Can some explain, or where I can find and explanation of between the different splitters available?
And how can I interpret this results?
Can some explain, or where I can find and explanation of between the different splitters available?
And how can I interpret this results?
Maybe you find some information in this thread:
Best seems to be the one with the lowest timespan.
Not sure why you see 0ms on all FIXED splitters though.
AFAIU the difference is the algorithm used and the size of the chunks (1M, 2M, 4M and 8M indicating the size).
I’m unaware of any official documentation for the splitter functions in Kopia, but these links may provide some basic understanding of how it works.
https://restic.net/blog/2015-09-12/restic-foundation1-cdc/
My guess is:
algorithm name, compute time, number of chunks, minimum chunk size, …, maximum chunk size
FIXED is super quick because given an input data it is trivial to determine where it needs to be split since the output size is, well, fixed, other splitters rely on rolling hash, which is harder to compute (and Rabin/Karp tends to slower than buzhash).

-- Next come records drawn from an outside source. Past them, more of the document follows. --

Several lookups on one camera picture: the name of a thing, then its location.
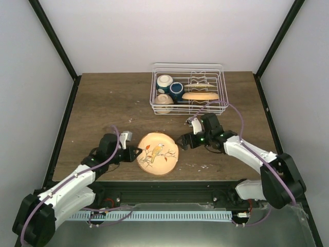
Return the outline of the dark blue mug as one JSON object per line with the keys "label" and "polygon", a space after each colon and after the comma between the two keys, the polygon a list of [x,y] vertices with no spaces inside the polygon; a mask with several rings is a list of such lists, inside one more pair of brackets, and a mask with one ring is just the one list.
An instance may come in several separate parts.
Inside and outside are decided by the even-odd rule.
{"label": "dark blue mug", "polygon": [[173,82],[169,88],[169,95],[174,101],[182,101],[185,93],[184,86],[180,82]]}

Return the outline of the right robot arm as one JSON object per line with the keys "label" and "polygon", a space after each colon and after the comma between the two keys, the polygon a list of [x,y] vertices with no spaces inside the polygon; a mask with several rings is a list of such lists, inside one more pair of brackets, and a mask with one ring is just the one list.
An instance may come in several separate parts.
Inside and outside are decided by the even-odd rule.
{"label": "right robot arm", "polygon": [[242,180],[228,195],[229,203],[241,207],[248,199],[268,202],[281,209],[306,192],[306,185],[294,162],[287,153],[275,154],[243,140],[237,133],[225,131],[213,113],[200,119],[187,120],[192,132],[181,135],[176,143],[184,150],[200,146],[212,147],[216,153],[234,157],[251,167],[259,175],[257,181]]}

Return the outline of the bird painted plate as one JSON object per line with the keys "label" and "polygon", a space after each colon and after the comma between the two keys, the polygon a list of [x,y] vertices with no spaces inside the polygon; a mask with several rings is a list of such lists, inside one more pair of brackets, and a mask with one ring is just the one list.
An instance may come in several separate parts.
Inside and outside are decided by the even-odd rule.
{"label": "bird painted plate", "polygon": [[168,135],[152,132],[139,142],[142,153],[137,157],[139,167],[152,175],[167,175],[175,168],[179,159],[179,148]]}

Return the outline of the white bowl teal outside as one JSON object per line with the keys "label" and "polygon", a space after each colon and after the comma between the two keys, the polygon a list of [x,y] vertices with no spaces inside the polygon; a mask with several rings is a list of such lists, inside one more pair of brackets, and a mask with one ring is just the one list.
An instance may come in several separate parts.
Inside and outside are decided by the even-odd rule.
{"label": "white bowl teal outside", "polygon": [[160,75],[156,80],[156,89],[161,94],[168,94],[173,78],[170,75]]}

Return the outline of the small white bowl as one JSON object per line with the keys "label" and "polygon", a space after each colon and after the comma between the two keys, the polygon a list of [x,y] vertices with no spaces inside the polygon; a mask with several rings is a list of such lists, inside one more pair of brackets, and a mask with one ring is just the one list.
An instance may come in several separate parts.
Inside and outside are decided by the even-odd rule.
{"label": "small white bowl", "polygon": [[159,94],[155,97],[154,104],[160,104],[160,105],[170,105],[173,104],[174,101],[168,94]]}

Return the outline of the white wire dish rack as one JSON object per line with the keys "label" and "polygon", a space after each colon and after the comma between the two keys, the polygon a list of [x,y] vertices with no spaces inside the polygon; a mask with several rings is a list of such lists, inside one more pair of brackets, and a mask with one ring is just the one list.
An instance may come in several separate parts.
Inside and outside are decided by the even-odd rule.
{"label": "white wire dish rack", "polygon": [[[170,75],[173,82],[180,82],[183,86],[190,83],[209,83],[216,87],[189,88],[187,92],[214,92],[217,100],[185,100],[174,101],[170,105],[154,104],[155,97],[160,93],[156,89],[156,80],[160,75]],[[150,105],[155,114],[193,115],[214,113],[221,115],[228,104],[228,95],[225,84],[224,68],[217,63],[155,63],[152,70],[152,83],[150,91]]]}

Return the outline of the cream orange plate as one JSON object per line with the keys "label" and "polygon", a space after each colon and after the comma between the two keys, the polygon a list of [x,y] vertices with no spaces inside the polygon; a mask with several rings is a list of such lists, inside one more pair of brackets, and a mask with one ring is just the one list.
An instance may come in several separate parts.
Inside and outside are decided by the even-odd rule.
{"label": "cream orange plate", "polygon": [[182,95],[182,99],[205,101],[205,100],[217,100],[219,99],[219,96],[217,93],[214,92],[187,92]]}

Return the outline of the round bamboo steamer tray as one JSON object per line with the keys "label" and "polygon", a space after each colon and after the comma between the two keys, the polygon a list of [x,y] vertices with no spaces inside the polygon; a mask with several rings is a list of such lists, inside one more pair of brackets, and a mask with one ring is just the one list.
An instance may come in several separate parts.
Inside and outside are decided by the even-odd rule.
{"label": "round bamboo steamer tray", "polygon": [[186,84],[184,85],[184,87],[189,87],[189,88],[209,88],[209,87],[216,87],[213,84],[209,84],[209,83],[190,83],[190,84]]}

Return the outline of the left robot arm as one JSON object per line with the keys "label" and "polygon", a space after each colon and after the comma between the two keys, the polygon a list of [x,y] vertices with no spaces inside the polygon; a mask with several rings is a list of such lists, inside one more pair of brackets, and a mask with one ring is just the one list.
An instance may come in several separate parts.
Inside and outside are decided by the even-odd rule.
{"label": "left robot arm", "polygon": [[105,192],[96,180],[109,166],[133,162],[142,149],[127,145],[132,133],[104,134],[77,168],[62,181],[38,194],[27,195],[19,208],[12,230],[22,245],[45,246],[58,227],[80,210],[102,212]]}

I did some experiments with Veeam Backup Files as input (.vbk
and .vbi
). Regarding the resulting size, I did not find a big difference between Buzhash and Rabin/Karp if the block size is the same.
Here is part of my results:
splitter | du -d0 | find | wc | time real/usr/sys |
---|---|---|---|
DYNAMIC-4M-BUZHASH | 1188 / 88% | 116290 | 307 / 153 / 20 |
DYNAMIC-1M-BUZHASH | 968 / 72% | 97057 | 323 / 158 / 20 |
DYNAMIC-1M-RABINKARP | 975 / 72% | 97541 | 305 / 179 / 20 |
restic | 975 / 72% | 231521 | 382 / 399 / 42 |
Input here was 41 VIBs (367 GiB) and 2 VBKs: 487 GiB + 492 GiB
Total size: 1346 GiB
I was especially interested in the deduplication of the two full backup files (VBK).
In this run, the data was already compressed but not encrypted.